#背景
暗号資産(仮想通貨)の自動売買取引のボットをbitbank上で動かしていたんだけど、リアルタイムの価格情報やローソクチャートを取得するAPIの技術仕様がPubNubからWebsocket(Socket.IO)に変更された
今月に入ってアナウンスがあってPubNubは非推奨となり、将来的に廃止されるとのことだったが、先日のbitbankのメンテナンスで事前の告知なくPubNubが急遽廃止されて、アタフタ...
おそらく、メンテナンスに絡む技術的な問題か何かで急遽廃止せざるを得なくなったのだろう(知らんけどw)(つか、少なくとも事前に廃止告知と、告知後の並行稼働期間は設けてくれよっ!とは思ったわ)
ということで、ビット子ボットちゃんの処理を、早急にWebsocket対応にしたいわけだけど、Websocket扱ったことがないので四苦八苦中、というか、まだ事前の調査段階
#下調べ
公式のドキュメントは、Websocketを知っている人前提の非常に簡単な内容
Pythonでボットは開発しているので、Pythonでの実装方法を知りたいの、ということで色々検索してみたけど、クライアントとしての実装の情報がなかなか見つからない
ドンピシャなコードサンプルはあったけど...
上記は、 import socketio
とあるので、おそらく、以下の python-socketio というライブラリを利用していると思われる
他に、以下のあたりをザザッと見たけど、情報が古かったり、求めている情報ではなさそう(検索の仕方が悪いのかな... 適当な情報が見つからない...)
- PythonでWebSocketのお勉強 | MUDAなことをしよう。
- Pythonでsocket.io 2.0のクライアントはsocketIO-client-nexusに限定されているかもしれない|コンピュータ|ブログ|Take3's web
- websocket を用いて bitFlyer の Ticker 情報からOHLCを表示する - Qiita
そんな中、以下の結構クリティカルじゃないかと思われるbitbankのこのAPIに関するissueを見つけてしまった...
- 【GitHub】bitbankの300秒でWSの接続が切れる問題は運営にどうにかしてほしい。 | ツイレポ
- Constantly getting disconnected from websocket after a few minutes · Issue #4 · bitbankinc/bitbank-api-docs · GitHub
技術仕様とか、これを使う仕組みを考えたら「5分でセッションを強制的に切っちゃう」とかあり得ないですよ?という2人のユーザー(エンジニア?)からのツッコミに対して、運営(bitbank)の中の人っ?が「"malicious connections" (悪意ある接続) 対応のため」という理由付けで説明をしていることに対して、そういうのは別の対策をすべきでしょっ?というやりとりになっていて... 今後も継続して使うことに不安も覚えるが... とりあえず、まだ、5分で切れちゃう問題は解消されていないので、その前提で実装をする必要がある
ライブラリ側で再接続の考慮がされている場合もあるけど、それがない場合は、プログラム内で考慮してあげるという感じかな... めんどっ...
運営さんからもライブラリに再接続のオプションがあるから、それを使うか自前で実装して的なフォローが書かれていた
で、利用することになりそうな python-socketio のドキュメントを読むと...

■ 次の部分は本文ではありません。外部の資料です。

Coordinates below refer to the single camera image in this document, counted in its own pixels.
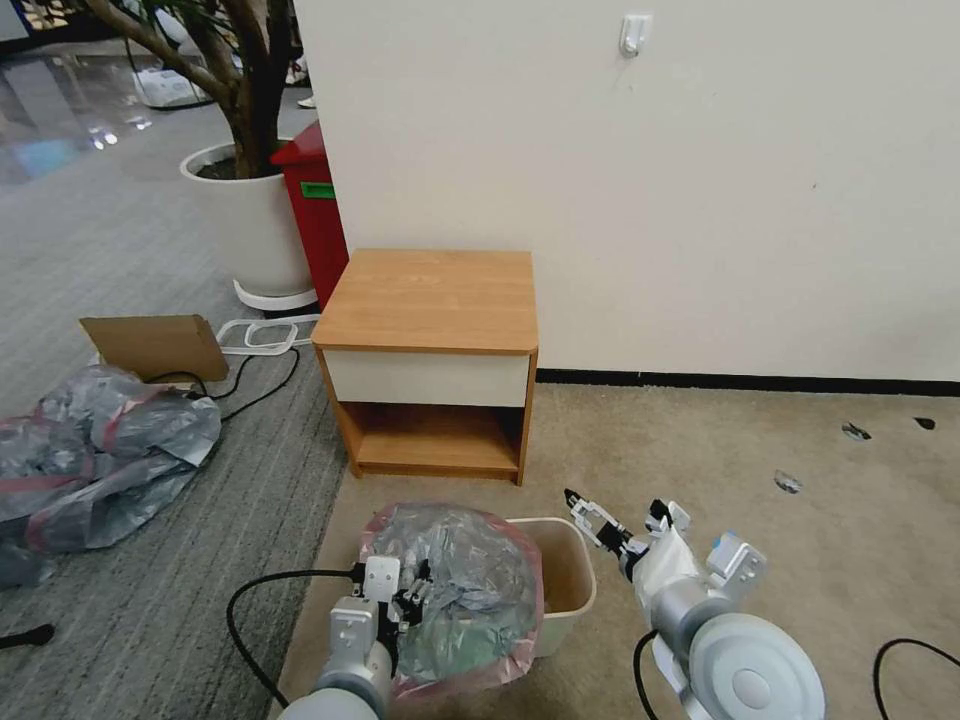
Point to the beige plastic trash can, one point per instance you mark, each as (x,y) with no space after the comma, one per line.
(564,577)

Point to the indoor tree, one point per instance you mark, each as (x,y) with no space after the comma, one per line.
(251,97)

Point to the white wall hook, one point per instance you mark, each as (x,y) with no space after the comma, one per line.
(634,34)

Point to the white round planter pot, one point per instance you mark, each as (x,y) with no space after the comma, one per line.
(259,225)

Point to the small dark floor scrap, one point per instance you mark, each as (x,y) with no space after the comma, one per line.
(925,423)
(855,431)
(789,483)

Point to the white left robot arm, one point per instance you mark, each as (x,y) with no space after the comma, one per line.
(352,675)

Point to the pile of grey garbage bags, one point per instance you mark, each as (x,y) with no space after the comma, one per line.
(105,457)

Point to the red bin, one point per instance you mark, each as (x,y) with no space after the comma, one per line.
(319,225)

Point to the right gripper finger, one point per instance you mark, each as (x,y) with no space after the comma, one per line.
(658,514)
(596,523)

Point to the person's shoe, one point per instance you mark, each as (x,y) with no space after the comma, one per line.
(298,73)

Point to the wooden nightstand with white drawer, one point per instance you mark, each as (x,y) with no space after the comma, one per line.
(431,307)

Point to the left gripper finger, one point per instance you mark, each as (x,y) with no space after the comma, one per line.
(412,609)
(417,576)

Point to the white planter stand base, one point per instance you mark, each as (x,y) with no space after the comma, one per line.
(270,300)

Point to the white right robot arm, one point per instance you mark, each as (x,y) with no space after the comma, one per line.
(739,660)

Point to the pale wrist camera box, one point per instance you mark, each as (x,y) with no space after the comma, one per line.
(382,577)
(679,517)

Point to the translucent pink-rimmed garbage bag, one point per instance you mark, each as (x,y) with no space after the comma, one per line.
(465,570)

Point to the brown cardboard box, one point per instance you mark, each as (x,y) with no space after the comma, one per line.
(154,345)

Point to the black object on floor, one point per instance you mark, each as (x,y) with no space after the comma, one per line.
(26,637)

reconnection – True if the client should automatically attempt to reconnect to the server after an interruption, or False to not reconnect. The default is True.
reconnection_attempts – How many reconnection attempts to issue before giving up, or 0 for infinity attempts. The default is 0.
reconnection_delay – How long to wait in seconds before the first reconnection attempt. Each successive attempt doubles this delay.
reconnection_delay_max – The maximum delay between reconnection attempts.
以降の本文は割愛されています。